Representing Speech Through Autoregressive Prediction of Cochlear Tokens
This work addresses speech processing for AI systems by proposing a biologically inspired model, though it appears incremental as it builds on existing auditory processing and autoregressive methods.
The paper tackled speech representation by introducing AuriStream, a two-stage model that transforms audio into cochlear tokens and applies an autoregressive sequence model, achieving competitive performance on SUPERB speech tasks and generating audio continuations.
We introduce AuriStream, a biologically inspired model for encoding speech via a two-stage framework inspired by the human auditory processing hierarchy.

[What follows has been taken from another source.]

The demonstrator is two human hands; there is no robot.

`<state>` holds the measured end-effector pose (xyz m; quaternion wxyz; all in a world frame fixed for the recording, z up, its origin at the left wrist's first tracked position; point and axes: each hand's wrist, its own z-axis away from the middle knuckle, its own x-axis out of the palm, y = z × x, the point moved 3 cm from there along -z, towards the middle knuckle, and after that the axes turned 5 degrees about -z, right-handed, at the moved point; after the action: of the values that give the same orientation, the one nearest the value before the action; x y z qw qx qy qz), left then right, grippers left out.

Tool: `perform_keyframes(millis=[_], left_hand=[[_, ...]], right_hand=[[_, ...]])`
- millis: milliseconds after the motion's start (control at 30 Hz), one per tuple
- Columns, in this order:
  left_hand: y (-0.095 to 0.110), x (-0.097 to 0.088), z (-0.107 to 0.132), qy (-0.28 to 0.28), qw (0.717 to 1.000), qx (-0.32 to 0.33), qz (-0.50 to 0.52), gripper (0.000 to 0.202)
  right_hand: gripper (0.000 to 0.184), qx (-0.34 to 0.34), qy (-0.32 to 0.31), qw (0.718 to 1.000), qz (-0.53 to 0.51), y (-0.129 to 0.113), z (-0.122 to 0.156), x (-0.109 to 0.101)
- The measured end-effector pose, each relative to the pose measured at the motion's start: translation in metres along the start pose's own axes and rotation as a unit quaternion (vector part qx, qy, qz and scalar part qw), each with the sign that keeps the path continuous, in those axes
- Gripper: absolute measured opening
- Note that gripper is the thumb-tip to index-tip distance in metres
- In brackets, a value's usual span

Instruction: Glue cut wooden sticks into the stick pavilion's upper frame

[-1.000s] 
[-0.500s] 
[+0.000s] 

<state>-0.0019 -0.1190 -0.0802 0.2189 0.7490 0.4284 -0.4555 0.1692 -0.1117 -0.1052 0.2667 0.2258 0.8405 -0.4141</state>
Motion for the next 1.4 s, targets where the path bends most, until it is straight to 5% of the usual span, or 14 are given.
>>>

The first stage transforms raw audio into a time-frequency representation based on the human cochlea, from which we extract discrete \textbf{cochlear tokens}. The second stage applies an autoregressive sequence model over the cochlear tokens. AuriStream learns meaningful phoneme and word representations, and state-of-the-art lexical semantics. AuriStream shows competitive performance on diverse downstream SUPERB speech tasks. Complementing AuriStream's strong representational capabilities, it generates continuations of audio which can be visualized in a spectrogram space and decoded back into audio, providing insights into the model's predictions. In summary, we present a two-stage framework for speech representation learning to advance the development of more human-like models that efficiently handle a range of speech-based tasks.